Au début est le Nu. Le nu simple, le sujet sur lequel se peaufine les lumières. Puis c’est le rapport de ce nu avec un cube, une sphère ou d’autres formes et accessoires: corde, voilages, agaves. Ensuite c’est la mise en scène du nu avec la pierre et le monumental.

Aujourd’hui, c’est le nu et le fruit ou le nu et la friandise. Je photographie le sujet associé avec la nourriture. C’est une étude sur l’analogie. Je m’immerge dans un univers d’images qui a son propre climat, né de l’alliance du corps et du végétal ou de la gourmandise. Mais cela peut être un fruit seul qui aura l’empreinte du corps, de ses lèvres. Ces lèvres qui peuvent s’entacher de crème. Ou bien une bouche qui goûtera une pêche et nous transmettra le désir. Le rapport se fait amoureux, sensuel, photogénique. Les matières s’unissent et se ressemblent dans l’envie.

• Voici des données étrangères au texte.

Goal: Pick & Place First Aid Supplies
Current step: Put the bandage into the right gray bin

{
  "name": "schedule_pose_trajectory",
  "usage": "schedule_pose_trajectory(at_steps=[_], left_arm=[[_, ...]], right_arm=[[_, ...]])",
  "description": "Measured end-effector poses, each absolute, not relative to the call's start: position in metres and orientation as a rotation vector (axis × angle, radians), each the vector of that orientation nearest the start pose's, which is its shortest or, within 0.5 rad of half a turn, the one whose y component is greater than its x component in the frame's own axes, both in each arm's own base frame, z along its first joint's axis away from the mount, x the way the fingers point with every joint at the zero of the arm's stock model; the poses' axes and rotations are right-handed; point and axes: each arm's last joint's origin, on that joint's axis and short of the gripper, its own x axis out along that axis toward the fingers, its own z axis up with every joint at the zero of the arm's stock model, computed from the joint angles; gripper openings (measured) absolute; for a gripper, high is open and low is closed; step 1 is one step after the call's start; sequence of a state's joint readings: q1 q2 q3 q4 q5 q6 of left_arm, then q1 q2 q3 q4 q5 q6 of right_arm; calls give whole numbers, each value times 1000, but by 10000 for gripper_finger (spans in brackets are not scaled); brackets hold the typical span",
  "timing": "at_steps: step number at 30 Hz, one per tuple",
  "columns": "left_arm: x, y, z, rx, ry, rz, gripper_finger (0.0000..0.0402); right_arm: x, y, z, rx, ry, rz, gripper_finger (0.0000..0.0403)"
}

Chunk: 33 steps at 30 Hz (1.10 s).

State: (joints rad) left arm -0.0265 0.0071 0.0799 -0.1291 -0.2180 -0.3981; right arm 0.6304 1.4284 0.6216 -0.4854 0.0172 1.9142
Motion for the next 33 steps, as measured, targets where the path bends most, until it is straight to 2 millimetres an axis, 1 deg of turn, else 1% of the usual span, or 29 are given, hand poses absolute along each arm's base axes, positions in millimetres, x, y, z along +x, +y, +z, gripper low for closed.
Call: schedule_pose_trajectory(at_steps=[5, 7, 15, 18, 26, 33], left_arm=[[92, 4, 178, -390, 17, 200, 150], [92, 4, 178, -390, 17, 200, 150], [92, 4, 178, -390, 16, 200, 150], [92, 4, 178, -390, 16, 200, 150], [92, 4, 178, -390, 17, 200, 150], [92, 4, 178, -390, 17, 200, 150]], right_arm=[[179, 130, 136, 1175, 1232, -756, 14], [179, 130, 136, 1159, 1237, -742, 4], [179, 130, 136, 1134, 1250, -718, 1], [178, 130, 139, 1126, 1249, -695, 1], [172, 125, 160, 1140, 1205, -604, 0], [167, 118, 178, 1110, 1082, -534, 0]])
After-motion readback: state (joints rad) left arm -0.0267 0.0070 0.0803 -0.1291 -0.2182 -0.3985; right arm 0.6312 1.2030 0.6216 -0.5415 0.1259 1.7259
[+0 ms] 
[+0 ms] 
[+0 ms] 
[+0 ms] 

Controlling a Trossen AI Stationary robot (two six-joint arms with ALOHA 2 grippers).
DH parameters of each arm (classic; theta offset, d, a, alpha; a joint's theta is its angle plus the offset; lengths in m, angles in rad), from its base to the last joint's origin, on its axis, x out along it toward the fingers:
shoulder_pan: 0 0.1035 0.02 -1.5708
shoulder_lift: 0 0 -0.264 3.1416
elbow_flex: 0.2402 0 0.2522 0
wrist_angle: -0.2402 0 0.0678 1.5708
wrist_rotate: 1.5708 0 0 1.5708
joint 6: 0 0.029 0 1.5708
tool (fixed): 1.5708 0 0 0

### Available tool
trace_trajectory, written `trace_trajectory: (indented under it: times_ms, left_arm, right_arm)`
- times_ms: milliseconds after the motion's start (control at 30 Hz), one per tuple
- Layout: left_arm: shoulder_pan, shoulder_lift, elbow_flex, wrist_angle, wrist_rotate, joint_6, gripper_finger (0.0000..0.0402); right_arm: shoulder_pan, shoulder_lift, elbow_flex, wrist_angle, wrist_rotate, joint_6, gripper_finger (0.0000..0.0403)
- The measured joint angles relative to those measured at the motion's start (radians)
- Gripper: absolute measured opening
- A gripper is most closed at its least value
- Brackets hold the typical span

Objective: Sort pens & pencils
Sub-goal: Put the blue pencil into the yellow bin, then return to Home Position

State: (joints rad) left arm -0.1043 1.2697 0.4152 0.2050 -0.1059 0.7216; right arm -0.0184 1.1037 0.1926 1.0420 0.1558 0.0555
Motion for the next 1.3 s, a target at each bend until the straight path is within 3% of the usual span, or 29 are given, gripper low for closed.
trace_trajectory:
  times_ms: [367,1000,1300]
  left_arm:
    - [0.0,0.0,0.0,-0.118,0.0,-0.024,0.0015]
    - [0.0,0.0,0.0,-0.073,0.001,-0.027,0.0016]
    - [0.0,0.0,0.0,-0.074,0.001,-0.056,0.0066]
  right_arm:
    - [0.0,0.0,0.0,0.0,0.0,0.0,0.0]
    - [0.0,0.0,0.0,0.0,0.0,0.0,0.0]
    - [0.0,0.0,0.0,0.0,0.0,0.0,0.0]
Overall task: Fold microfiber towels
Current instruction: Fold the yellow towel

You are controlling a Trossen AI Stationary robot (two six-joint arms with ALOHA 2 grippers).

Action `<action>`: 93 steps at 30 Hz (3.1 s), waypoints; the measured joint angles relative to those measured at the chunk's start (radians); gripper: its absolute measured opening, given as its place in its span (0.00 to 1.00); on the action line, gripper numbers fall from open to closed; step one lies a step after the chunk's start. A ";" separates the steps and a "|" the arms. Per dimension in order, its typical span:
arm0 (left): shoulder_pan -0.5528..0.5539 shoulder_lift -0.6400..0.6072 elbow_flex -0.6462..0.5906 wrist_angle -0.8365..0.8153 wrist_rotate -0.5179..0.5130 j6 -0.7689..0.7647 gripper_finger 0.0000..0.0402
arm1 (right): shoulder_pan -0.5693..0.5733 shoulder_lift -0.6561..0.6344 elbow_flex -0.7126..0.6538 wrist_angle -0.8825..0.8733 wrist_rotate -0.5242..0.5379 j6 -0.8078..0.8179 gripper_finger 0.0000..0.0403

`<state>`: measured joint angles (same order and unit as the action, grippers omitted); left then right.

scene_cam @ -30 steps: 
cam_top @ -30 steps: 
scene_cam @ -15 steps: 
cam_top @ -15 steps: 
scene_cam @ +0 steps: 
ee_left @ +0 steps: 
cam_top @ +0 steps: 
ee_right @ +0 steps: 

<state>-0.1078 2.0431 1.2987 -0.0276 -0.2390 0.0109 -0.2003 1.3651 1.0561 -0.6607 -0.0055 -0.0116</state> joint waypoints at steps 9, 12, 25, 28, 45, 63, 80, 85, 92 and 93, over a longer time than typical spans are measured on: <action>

Tout jeune, j’ai commencé par dessiner, sur les traces de mon père qui remplissait des carnets sur les bords de la Méditerranée. Le crayon était académique, je dessinais dans les musées des vases et des bustes mais aussi des visages aux grands yeux et aux lèvres pleines. Et c’est peut être l’audacieux dessin d’un nu que je fis à la craie sur le mur d’une classe dans un collège catholique, un nu aux seins lourds et aux hanches arrondies, qui me jettera au-dehors et m’ouvrira la porte à la photographie.